### Data extract
********************
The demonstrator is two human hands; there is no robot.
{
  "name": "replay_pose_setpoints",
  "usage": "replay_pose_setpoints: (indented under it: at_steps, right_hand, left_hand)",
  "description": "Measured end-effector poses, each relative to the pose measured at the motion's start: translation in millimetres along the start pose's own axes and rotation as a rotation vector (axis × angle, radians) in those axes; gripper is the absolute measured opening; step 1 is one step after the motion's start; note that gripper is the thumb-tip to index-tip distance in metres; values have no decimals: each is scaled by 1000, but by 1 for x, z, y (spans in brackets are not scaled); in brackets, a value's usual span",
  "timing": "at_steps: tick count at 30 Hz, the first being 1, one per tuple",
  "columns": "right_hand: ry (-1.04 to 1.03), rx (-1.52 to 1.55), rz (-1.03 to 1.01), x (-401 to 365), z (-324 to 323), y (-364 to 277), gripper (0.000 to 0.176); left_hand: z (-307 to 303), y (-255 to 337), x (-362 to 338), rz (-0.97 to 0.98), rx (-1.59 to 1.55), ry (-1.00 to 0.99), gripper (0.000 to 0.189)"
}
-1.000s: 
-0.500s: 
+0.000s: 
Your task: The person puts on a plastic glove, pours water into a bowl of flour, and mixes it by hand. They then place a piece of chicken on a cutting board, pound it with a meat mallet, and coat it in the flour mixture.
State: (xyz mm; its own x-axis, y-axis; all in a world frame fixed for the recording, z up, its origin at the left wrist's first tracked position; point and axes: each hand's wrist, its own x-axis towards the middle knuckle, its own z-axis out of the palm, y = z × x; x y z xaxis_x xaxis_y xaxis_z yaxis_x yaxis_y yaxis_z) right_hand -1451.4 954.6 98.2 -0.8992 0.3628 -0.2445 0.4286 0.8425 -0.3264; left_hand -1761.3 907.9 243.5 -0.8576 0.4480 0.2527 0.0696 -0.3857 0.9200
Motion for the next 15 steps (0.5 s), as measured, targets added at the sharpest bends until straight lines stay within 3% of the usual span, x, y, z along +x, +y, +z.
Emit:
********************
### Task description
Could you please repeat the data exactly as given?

### The answer
The demonstrator is two human hands; there is no robot.
{
  "name": "replay_pose_setpoints",
  "usage": "replay_pose_setpoints: (indented under it: at_steps, right_hand, left_hand)",
  "description": "Measured end-effector poses, each relative to the pose measured at the motion's start: translation in millimetres along the start pose's own axes and rotation as a rotation vector (axis × angle, radians) in those axes; gripper is the absolute measured opening; step 1 is one step after the motion's start; note that gripper is the thumb-tip to index-tip distance in metres; values have no decimals: each is scaled by 1000, but by 1 for x, z, y (spans in brackets are not scaled); in brackets, a value's usual span",
  "timing": "at_steps: tick count at 30 Hz, the first being 1, one per tuple",
  "columns": "right_hand: ry (-1.04 to 1.03), rx (-1.52 to 1.55), rz (-1.03 to 1.01), x (-401 to 365), z (-324 to 323), y (-364 to 277), gripper (0.000 to 0.176); left_hand: z (-307 to 303), y (-255 to 337), x (-362 to 338), rz (-0.97 to 0.98), rx (-1.59 to 1.55), ry (-1.00 to 0.99), gripper (0.000 to 0.189)"
}
-1.000s: 
-0.500s: 
+0.000s: 
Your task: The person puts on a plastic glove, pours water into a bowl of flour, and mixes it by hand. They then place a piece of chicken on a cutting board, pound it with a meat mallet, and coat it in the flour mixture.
State: (xyz mm; its own x-axis, y-axis; all in a world frame fixed for the recording, z up, its origin at the left wrist's first tracked position; point and axes: each hand's wrist, its own x-axis towards the middle knuckle, its own z-axis out of the palm, y = z × x; x y z xaxis_x xaxis_y xaxis_z yaxis_x yaxis_y yaxis_z) right_hand -1451.4 954.6 98.2 -0.8992 0.3628 -0.2445 0.4286 0.8425 -0.3264; left_hand -1761.3 907.9 243.5 -0.8576 0.4480 0.2527 0.0696 -0.3857 0.9200
Motion for the next 15 steps (0.5 s), as measured, targets added at the sharpest bends until straight lines stay within 3% of the usual span, x, y, z along +x, +y, +z.
Emit:

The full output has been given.